I have genuine sympathy for the position you find yourselves in. I respect your right to protest, even if it disrupts the game, even it leads to a complete abandonment of the game. The situation is clearly desperate and the stakes are being raised. I don't know the exact goings on at your club but get the idea that someone is putting it's future at risk and I don't blame any of you for fighting hard against that. We had a bad owner very recently. We started to fight a bit, but ultimately we were very lucky that he left quickly with the law on his tail. No short memories here, I feel your pain.
Before today, the over whelming majority of reasonable minded Cobblers fans were sympathetic and many would have supported an organised protest of some kind if asked to as well. However, after today the majority of that support has shifted.
The trouble is that what happened today did not feel like a protest in the end. The flares being thrown initially, to chants of We Want Sisu Out I got. But then two lads who run onto the pitch and approach the ref and various players, clearly threatening violence, shortly after a red card has been given seems to have nothing to do with a protest. It was just thuggery.
Further pitch invaders again approached home areas with aggression and gestures stereotypically associated with football hooligans. How is that a protest? How does that support your cause?

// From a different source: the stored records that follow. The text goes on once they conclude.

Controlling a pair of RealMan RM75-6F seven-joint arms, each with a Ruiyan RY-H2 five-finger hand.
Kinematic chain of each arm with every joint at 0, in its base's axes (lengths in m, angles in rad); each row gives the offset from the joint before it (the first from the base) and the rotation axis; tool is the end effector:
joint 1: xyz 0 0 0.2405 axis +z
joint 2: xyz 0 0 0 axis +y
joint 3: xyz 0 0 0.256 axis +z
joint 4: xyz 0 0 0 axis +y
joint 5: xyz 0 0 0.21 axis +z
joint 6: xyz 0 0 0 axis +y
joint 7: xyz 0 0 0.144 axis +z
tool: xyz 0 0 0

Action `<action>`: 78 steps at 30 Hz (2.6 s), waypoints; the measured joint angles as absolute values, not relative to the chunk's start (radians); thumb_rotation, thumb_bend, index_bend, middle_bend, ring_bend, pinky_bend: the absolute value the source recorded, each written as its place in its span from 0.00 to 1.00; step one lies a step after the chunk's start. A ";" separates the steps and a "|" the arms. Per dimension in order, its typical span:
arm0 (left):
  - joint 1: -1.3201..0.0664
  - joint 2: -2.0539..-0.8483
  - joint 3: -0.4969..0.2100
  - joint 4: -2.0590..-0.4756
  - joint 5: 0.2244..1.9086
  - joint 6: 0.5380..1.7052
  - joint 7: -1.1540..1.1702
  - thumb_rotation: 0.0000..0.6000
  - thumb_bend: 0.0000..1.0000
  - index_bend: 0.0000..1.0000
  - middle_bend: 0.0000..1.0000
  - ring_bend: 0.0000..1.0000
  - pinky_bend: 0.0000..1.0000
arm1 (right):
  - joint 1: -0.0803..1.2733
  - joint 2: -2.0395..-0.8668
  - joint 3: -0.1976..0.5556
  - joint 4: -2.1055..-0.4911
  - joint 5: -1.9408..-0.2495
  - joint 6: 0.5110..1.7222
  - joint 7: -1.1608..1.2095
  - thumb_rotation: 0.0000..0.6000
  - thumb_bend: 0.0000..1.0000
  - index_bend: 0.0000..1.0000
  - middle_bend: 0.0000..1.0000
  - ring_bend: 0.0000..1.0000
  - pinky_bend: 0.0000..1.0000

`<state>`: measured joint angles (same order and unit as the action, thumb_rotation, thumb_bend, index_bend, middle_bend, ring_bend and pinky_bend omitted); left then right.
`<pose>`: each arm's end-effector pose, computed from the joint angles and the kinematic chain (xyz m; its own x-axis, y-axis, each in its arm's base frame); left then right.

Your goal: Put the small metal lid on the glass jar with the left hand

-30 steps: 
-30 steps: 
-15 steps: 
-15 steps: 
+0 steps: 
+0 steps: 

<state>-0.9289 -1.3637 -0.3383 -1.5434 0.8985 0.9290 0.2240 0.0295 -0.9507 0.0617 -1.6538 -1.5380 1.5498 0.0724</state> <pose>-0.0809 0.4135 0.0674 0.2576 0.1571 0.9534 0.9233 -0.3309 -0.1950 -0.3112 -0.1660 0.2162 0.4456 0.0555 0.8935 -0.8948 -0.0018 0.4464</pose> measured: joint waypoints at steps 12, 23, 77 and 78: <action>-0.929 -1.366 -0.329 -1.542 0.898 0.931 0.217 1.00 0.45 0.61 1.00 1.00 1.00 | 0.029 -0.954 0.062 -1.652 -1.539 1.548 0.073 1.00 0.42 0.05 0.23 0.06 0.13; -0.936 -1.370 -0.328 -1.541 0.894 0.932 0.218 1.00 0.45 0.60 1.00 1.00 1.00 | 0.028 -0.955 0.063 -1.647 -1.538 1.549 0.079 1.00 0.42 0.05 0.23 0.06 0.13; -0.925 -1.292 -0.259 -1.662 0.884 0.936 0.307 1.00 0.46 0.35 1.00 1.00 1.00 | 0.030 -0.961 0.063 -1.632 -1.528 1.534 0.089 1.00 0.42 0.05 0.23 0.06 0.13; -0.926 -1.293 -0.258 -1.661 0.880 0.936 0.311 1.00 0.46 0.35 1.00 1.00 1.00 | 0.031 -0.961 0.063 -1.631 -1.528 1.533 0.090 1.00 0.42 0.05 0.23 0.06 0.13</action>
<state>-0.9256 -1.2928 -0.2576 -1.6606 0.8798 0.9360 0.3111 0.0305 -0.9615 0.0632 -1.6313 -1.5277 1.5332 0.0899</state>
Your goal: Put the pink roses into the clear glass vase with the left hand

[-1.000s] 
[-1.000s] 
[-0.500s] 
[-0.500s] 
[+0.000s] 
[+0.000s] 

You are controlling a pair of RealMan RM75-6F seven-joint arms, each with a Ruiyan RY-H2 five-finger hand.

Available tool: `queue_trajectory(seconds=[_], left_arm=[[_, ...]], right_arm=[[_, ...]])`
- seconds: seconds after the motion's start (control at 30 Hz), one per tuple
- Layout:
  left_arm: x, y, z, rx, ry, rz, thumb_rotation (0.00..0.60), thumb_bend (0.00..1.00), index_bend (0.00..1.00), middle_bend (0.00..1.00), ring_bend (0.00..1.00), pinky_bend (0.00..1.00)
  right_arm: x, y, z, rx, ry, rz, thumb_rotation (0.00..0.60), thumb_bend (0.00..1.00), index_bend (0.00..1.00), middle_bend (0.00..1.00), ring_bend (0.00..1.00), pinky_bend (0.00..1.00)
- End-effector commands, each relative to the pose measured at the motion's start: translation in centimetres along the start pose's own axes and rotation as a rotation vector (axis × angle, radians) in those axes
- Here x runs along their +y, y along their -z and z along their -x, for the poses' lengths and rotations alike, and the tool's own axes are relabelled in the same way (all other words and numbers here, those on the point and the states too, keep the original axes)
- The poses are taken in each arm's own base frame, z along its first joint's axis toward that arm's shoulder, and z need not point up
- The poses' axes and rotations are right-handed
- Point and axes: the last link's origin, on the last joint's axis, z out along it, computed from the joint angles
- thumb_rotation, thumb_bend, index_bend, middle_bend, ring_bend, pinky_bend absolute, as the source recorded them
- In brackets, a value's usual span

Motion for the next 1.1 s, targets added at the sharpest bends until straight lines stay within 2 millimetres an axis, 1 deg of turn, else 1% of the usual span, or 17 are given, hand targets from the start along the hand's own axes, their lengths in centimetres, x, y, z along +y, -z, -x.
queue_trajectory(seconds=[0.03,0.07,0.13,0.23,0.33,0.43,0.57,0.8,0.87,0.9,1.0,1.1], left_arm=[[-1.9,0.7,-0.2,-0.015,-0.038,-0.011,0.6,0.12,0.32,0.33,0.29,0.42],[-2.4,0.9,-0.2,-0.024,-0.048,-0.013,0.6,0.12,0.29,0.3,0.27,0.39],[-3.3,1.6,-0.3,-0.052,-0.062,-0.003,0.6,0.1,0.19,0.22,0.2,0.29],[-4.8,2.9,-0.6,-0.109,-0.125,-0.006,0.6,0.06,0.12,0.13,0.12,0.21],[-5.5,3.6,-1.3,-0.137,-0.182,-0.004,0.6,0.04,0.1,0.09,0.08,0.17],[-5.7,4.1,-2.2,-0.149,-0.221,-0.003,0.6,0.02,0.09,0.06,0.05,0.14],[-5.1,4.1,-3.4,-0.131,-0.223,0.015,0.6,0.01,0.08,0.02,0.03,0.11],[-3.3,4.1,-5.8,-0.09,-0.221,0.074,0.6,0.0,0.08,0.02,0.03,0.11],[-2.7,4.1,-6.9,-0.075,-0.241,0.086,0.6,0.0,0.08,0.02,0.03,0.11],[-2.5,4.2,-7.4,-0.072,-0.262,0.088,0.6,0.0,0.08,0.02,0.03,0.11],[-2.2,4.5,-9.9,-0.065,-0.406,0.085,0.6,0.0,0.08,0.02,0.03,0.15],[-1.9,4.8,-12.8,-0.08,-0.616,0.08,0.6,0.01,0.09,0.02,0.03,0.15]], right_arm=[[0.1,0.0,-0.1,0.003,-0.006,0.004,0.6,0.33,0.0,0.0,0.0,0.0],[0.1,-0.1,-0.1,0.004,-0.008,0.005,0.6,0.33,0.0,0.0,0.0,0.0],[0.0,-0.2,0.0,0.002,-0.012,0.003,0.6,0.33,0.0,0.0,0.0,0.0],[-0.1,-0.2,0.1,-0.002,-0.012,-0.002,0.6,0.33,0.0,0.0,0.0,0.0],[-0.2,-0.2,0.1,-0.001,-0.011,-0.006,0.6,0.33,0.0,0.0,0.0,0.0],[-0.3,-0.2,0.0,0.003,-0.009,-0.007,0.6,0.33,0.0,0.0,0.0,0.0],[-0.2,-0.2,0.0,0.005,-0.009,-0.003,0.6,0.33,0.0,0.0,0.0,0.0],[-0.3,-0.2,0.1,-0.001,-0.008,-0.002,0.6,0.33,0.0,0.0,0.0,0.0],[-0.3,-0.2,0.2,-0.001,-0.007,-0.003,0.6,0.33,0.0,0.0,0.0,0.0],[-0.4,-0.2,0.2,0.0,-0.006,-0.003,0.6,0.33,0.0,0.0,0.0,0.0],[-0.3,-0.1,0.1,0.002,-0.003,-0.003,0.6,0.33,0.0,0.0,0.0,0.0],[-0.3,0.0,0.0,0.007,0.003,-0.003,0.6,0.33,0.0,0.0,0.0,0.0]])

An announcement is then made that if any more flares or pitch invasions happen the game will be abandoned. Order is then restored completely for the rest of the first half and the start of the second. Then the first goal goes in and suddenly flares rain onto the pitch as do supporters. Again, this had nothing to do with a protest and everything to do with trying to force the promised abandonment of a game you were now losing.
Trying to dress these acts up as a desperate protest just completely undermines your cause, and all efforts to gain positive publicity and garner support for it. If you want to get these people out, you need to be heard but you also need to win the argument.
I wish you every success in beating them. I genuinely do. We spoke with a number of Cov fans at the cup game last year and as with all clubs the majority are just sound, ordinary people and were very sympathetic to our plight then.
A successful campaign will need to unite and involve all of those decent, ordinary people and violence and intimidation will just alienate both your own fanbase and the rest of the football family.
For what it is worth, I think a complete boycott would be the best option. If literally nobody goes for half a dozen games they'll have to give in. Sadly it seems most football fans do not have the stomach for this though.